Lightroom Version: LR CC 7.0
_(Please go to Help menu > System Info to double check the exact version number)_

Question or Description of Problem:

From a video demonstration I watched, I understood that the way the Range Mask works is that one begins by drawing a mask (e.g., with the Adjustment Brush), then turns on the Range Mask, selects the kind of mask (I chose Color), clicks the eye dropper tool, and then either drags to create a range or click/shift-click to select a number of individual points.

I am able to drag to select a range of colors, and that clearly works. BUT, when I merely click (or shift-click), nothing selects.  The video I watched showed a small eye-dropper icon at each sample point.

I tried sampling both with and without the red mask showing (toggling with 'O'), and there was no difference.
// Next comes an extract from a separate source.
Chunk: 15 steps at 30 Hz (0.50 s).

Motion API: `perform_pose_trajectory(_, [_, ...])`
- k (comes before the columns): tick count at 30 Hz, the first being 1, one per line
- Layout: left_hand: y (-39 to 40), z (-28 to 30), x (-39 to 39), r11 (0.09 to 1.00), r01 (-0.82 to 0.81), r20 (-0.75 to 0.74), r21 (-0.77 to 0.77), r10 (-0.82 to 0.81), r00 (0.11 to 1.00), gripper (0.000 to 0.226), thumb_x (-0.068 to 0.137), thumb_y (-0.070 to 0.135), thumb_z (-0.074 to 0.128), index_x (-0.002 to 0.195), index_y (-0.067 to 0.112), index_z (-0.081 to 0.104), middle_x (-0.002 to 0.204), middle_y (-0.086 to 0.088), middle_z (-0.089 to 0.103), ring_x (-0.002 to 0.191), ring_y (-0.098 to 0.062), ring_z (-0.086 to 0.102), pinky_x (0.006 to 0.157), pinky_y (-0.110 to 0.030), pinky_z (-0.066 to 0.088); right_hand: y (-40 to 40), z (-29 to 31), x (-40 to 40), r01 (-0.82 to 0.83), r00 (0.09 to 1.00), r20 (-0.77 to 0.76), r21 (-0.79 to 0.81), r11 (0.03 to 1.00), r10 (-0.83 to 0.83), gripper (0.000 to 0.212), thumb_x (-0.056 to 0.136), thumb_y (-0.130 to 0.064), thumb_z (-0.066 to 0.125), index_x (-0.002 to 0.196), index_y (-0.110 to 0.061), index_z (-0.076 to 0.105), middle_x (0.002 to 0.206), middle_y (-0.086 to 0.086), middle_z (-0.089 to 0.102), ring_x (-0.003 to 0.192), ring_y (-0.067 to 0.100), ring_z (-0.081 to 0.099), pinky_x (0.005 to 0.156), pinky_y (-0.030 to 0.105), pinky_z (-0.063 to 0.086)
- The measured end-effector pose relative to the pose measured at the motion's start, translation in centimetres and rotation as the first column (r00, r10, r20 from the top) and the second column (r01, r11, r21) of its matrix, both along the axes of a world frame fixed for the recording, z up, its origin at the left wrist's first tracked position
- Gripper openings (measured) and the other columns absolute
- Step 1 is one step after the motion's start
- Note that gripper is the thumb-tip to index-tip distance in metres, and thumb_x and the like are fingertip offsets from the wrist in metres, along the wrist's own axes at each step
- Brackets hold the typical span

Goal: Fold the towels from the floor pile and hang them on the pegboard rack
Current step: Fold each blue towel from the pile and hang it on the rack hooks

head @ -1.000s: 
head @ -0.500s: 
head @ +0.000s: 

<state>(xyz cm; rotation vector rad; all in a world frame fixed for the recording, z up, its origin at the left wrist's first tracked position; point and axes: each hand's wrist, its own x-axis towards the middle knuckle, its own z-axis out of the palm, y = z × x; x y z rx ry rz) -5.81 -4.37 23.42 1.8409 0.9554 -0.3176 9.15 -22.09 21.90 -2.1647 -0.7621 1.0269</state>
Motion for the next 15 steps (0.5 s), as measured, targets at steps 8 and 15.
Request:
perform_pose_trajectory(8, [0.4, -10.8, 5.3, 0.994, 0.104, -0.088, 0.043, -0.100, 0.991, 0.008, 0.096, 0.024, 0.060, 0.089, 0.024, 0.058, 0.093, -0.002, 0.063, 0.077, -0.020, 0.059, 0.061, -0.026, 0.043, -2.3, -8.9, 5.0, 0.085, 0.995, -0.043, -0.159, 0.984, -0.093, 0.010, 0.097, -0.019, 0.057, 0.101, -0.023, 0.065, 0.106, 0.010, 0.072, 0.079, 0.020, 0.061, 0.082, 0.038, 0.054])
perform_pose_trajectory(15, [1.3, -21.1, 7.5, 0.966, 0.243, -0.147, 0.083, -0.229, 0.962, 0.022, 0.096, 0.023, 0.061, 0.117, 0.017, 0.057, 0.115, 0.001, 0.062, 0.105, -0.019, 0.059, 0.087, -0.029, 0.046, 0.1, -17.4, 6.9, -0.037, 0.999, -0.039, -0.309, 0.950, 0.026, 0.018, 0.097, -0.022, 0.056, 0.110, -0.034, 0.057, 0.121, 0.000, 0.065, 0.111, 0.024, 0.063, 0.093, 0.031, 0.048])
Is this a bug, or am I doing something wrong?


----------



## Johan Elzenga (Oct 23, 2017)

Did you click inside the mask? Range Mask is a way to fine tune the mask you created with the tool, so you have to select an area that you've painted. If you click outside the painted area, nothing will happen.


----------



## Johan Elzenga (Oct 23, 2017)

One thing to remember: if you paint with 'Auto Mask' on, then sometimes you may not paint everything. Small parts may not be painted, for example because noise made the pixels different enough for Auto Mask to not select them. If you then click on exactly that spot to create the range mask, nothing will happen.


----------



## camner (Oct 24, 2017)

JohanElzenga said:


> Did you click inside the mask? Range Mask is a way to fine tune the mask you created with the tool, so you have to select an area that you've painted. If you click outside the painted area, nothing will happen.



I am fairly certain I was clicking inside the mask. The area I'm asked was fairly large (an expanse of water) so I'm sure that I didn't click outside the masked area.


----------



## camner (Oct 24, 2017)

JohanElzenga said:


> One thing to remember: if you paint with 'Auto Mask' on, then sometimes you may not paint everything. Small parts may not be painted, for example because noise made the pixels different enough for Auto Mask to not select them. If you then click on exactly that spot to create the range mask, nothing will happen.



This I am less certain about. I always keep Auto Mask off, but this was the first time I used LR after the upgrade, and I suppose it is possible that with the upgrade, Auto Mask was turned on and I didn't notice that. I will try again this evening after checking to be sure.

Thanks for your help.


----------



## camner (Oct 24, 2017)

Tried it again after verifying Auto Mask was OFF. Same issue.  I then quit and restarted LR CC Classic, and then it seemed to work.  I'll see if it recurs or if it was one of those gremlin glitches that seem to crop up now and again at random with computers.


----------



## camner (Oct 24, 2017)

OK, I think I've figured out what is going on.  In order to have the eyedroppers show up, I have to toggle the H key to show the local adjustment pin.  If the local adjustment pin is NOT showing, selecting the eyedropper and clicking in the masked area does not seem to work.  Interestingly, once the pins have been set, I can toggle H again to turn OFF local adjustment pins and the eyedroppers remain visible.  My (previous) workflow did not involve having the local adjustment pins be visible by default; I only turned them on when I wanted to select a particular local adjustment for further work.


----------